A faithful copy of the data, pictures omitted, is the required answer.

== RECORDED INFORMATION

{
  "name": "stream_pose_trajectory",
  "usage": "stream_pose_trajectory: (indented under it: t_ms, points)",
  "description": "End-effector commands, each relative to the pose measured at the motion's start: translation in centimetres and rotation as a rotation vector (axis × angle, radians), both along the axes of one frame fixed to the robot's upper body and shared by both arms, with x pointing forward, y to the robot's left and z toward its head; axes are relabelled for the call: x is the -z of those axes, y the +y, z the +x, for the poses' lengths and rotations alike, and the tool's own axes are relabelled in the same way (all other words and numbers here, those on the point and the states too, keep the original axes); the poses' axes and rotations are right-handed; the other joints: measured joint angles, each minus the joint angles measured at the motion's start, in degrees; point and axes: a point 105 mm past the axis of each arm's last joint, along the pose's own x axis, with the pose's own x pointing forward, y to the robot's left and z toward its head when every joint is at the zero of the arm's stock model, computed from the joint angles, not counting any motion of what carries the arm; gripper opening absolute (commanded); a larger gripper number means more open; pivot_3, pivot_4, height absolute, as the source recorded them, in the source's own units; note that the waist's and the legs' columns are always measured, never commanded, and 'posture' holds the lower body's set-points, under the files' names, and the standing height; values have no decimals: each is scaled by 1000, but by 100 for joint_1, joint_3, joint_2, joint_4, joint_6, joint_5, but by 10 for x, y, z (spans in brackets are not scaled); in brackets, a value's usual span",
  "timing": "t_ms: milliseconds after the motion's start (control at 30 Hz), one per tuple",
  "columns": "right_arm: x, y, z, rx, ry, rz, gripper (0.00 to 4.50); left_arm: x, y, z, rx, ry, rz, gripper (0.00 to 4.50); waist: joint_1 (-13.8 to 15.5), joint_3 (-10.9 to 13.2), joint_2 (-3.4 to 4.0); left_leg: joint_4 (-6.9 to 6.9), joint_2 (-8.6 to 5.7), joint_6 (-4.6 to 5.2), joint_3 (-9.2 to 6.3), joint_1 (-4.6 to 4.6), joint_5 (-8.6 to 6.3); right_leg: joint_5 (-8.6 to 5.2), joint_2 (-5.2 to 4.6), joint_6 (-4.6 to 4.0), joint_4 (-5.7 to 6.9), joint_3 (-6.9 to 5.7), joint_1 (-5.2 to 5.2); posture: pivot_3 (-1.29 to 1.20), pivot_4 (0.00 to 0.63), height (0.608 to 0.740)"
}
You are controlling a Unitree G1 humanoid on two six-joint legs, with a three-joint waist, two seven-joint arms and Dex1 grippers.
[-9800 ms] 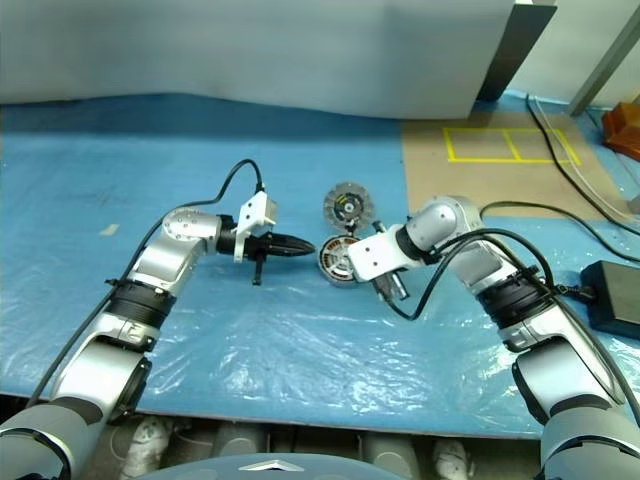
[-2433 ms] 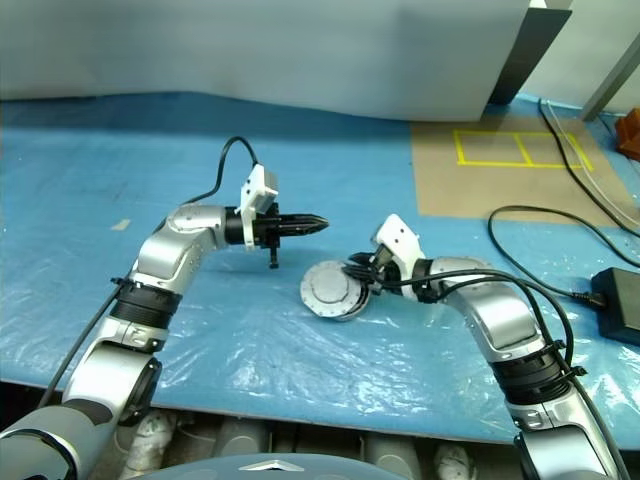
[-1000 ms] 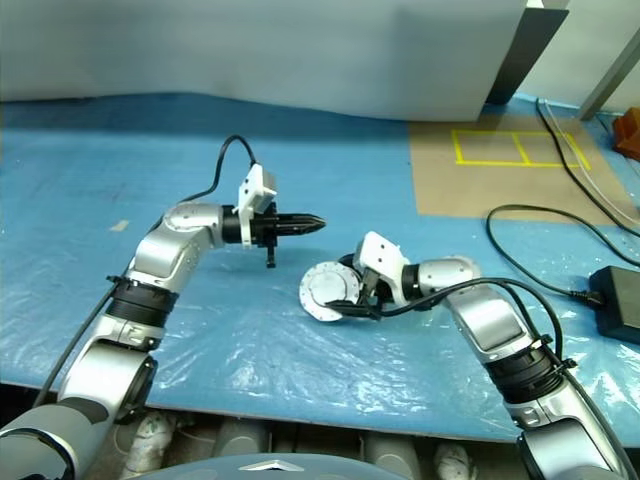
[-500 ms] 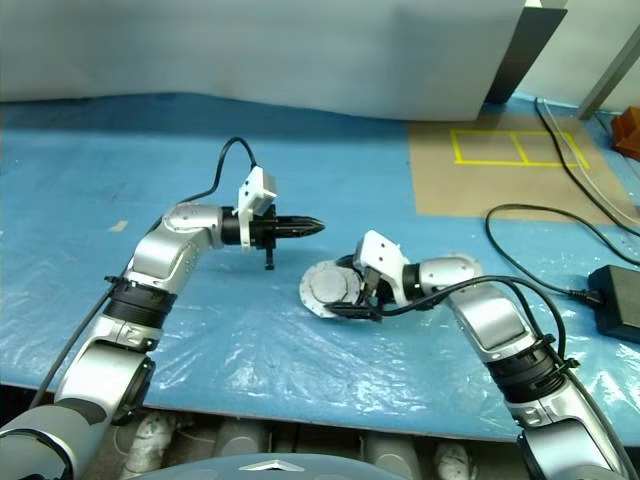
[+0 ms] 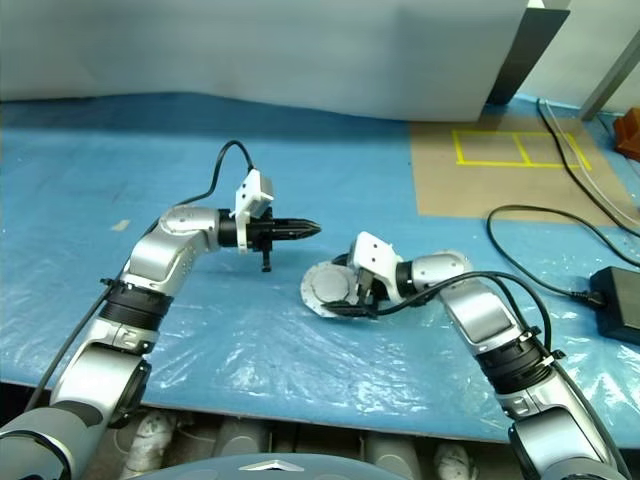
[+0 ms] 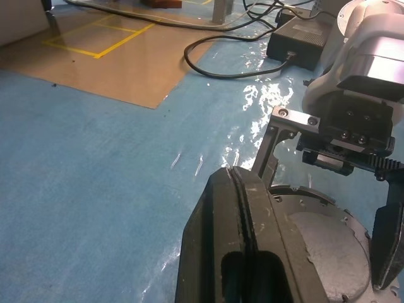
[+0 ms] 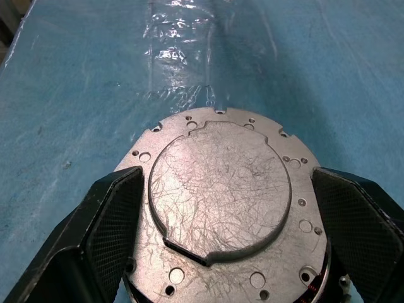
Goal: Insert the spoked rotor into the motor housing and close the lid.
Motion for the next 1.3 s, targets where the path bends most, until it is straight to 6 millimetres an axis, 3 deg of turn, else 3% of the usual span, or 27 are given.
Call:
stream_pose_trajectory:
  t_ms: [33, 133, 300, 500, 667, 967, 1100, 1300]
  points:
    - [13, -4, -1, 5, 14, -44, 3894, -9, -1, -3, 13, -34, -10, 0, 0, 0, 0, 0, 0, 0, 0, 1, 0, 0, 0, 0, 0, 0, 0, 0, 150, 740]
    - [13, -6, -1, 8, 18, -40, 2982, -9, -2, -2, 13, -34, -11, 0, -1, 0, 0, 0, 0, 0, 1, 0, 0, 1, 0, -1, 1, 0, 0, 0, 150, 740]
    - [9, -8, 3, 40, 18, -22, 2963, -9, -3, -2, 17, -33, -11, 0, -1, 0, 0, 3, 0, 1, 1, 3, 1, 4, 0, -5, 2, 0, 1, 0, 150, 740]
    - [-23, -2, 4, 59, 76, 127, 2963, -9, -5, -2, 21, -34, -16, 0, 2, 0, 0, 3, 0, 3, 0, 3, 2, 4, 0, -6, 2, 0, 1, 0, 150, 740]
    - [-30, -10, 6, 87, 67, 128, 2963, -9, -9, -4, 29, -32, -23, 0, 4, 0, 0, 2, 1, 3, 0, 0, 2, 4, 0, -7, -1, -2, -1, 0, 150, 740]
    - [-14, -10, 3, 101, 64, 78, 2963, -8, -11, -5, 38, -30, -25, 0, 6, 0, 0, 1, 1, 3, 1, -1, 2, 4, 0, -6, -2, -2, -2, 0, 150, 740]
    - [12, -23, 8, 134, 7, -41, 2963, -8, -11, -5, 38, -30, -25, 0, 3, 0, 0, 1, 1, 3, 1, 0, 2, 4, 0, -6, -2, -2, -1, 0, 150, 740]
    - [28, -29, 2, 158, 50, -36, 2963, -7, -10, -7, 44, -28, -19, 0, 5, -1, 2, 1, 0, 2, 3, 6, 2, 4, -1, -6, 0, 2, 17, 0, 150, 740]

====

OUTPUT OF THE TASK ->
{
  "name": "stream_pose_trajectory",
  "usage": "stream_pose_trajectory: (indented under it: t_ms, points)",
  "description": "End-effector commands, each relative to the pose measured at the motion's start: translation in centimetres and rotation as a rotation vector (axis × angle, radians), both along the axes of one frame fixed to the robot's upper body and shared by both arms, with x pointing forward, y to the robot's left and z toward its head; axes are relabelled for the call: x is the -z of those axes, y the +y, z the +x, for the poses' lengths and rotations alike, and the tool's own axes are relabelled in the same way (all other words and numbers here, those on the point and the states too, keep the original axes); the poses' axes and rotations are right-handed; the other joints: measured joint angles, each minus the joint angles measured at the motion's start, in degrees; point and axes: a point 105 mm past the axis of each arm's last joint, along the pose's own x axis, with the pose's own x pointing forward, y to the robot's left and z toward its head when every joint is at the zero of the arm's stock model, computed from the joint angles, not counting any motion of what carries the arm; gripper opening absolute (commanded); a larger gripper number means more open; pivot_3, pivot_4, height absolute, as the source recorded them, in the source's own units; note that the waist's and the legs' columns are always measured, never commanded, and 'posture' holds the lower body's set-points, under the files' names, and the standing height; values have no decimals: each is scaled by 1000, but by 100 for joint_1, joint_3, joint_2, joint_4, joint_6, joint_5, but by 10 for x, y, z (spans in brackets are not scaled); in brackets, a value's usual span",
  "timing": "t_ms: milliseconds after the motion's start (control at 30 Hz), one per tuple",
  "columns": "right_arm: x, y, z, rx, ry, rz, gripper (0.00 to 4.50); left_arm: x, y, z, rx, ry, rz, gripper (0.00 to 4.50); waist: joint_1 (-13.8 to 15.5), joint_3 (-10.9 to 13.2), joint_2 (-3.4 to 4.0); left_leg: joint_4 (-6.9 to 6.9), joint_2 (-8.6 to 5.7), joint_6 (-4.6 to 5.2), joint_3 (-9.2 to 6.3), joint_1 (-4.6 to 4.6), joint_5 (-8.6 to 6.3); right_leg: joint_5 (-8.6 to 5.2), joint_2 (-5.2 to 4.6), joint_6 (-4.6 to 4.0), joint_4 (-5.7 to 6.9), joint_3 (-6.9 to 5.7), joint_1 (-5.2 to 5.2); posture: pivot_3 (-1.29 to 1.20), pivot_4 (0.00 to 0.63), height (0.608 to 0.740)"
}
You are controlling a Unitree G1 humanoid on two six-joint legs, with a three-joint waist, two seven-joint arms and Dex1 grippers.
[-9800 ms] 
[-2433 ms] 
[-1000 ms] 
[-500 ms] 
[+0 ms] 
[+0 ms] 
[+0 ms] 
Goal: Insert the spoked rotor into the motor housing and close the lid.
Motion for the next 1.3 s, targets where the path bends most, until it is straight to 6 millimetres an axis, 3 deg of turn, else 3% of the usual span, or 27 are given.
Call:
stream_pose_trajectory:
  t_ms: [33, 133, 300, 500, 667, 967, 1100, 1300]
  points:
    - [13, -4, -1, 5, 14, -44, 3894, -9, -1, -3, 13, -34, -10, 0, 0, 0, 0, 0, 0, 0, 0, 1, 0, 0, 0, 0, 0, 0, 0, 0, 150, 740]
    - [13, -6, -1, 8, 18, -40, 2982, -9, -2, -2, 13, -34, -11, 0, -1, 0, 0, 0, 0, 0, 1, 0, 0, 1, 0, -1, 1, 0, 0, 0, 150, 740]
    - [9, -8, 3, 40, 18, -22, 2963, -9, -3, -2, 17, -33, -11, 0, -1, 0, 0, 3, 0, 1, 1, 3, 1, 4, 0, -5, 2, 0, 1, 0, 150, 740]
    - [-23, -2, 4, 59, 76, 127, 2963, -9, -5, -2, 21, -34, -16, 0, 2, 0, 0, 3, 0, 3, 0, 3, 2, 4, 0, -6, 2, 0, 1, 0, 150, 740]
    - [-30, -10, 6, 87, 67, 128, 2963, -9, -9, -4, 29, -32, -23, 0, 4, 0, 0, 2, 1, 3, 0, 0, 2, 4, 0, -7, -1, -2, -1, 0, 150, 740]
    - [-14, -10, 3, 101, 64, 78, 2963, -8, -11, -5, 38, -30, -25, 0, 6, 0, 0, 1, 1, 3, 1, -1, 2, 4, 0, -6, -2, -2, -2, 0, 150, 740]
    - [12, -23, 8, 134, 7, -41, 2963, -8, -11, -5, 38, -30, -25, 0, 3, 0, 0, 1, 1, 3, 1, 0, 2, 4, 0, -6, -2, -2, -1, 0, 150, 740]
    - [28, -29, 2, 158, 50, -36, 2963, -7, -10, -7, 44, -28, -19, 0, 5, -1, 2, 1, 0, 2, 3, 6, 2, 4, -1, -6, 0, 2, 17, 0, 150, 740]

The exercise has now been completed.